What to do: Could you restate all of the records exactly, leaving out the pictures?

Records to process:
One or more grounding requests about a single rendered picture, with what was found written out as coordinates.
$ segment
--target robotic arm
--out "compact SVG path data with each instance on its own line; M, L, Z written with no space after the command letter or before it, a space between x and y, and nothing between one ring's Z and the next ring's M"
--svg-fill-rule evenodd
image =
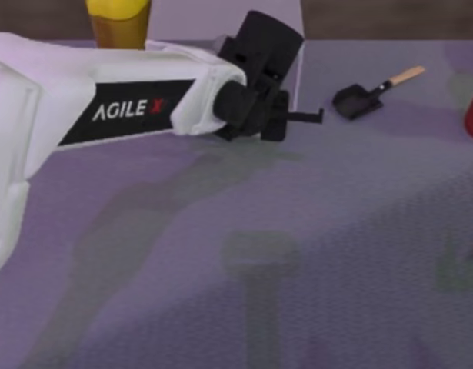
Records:
M151 52L69 48L0 33L0 269L21 229L28 180L58 147L172 132L282 141L281 84L303 43L249 12L218 55L157 43Z

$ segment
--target small black shovel
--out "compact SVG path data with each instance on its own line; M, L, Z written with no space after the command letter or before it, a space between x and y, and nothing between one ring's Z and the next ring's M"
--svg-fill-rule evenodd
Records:
M424 71L425 68L421 66L410 68L400 75L391 77L373 91L366 91L366 89L360 85L349 86L335 94L332 104L341 116L353 121L356 118L381 108L383 103L378 98L383 92L420 75Z

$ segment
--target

Solution:
One or more grounding requests about a single rendered picture, with what was found written out as coordinates.
$ segment
--target robotic arm
--out "compact SVG path data with each instance on its own line; M, L, Z written with no space after the command letter or before it, a space between x and y, and nothing between one ring's Z and the next ring's M"
--svg-fill-rule evenodd
image =
Records:
M151 52L69 48L0 33L0 269L21 229L28 180L58 147L172 132L282 141L281 84L303 43L249 12L218 55L157 43Z

$ segment
--target small black shovel
--out "compact SVG path data with each instance on its own line; M, L, Z written with no space after the command letter or before it, a space between x and y, and nothing between one ring's Z and the next ring's M"
--svg-fill-rule evenodd
Records:
M424 71L425 68L421 66L410 68L400 75L391 77L373 91L366 91L366 89L360 85L349 86L335 94L332 104L341 116L353 121L356 118L381 108L383 103L378 98L383 92L420 75Z

$ segment
--target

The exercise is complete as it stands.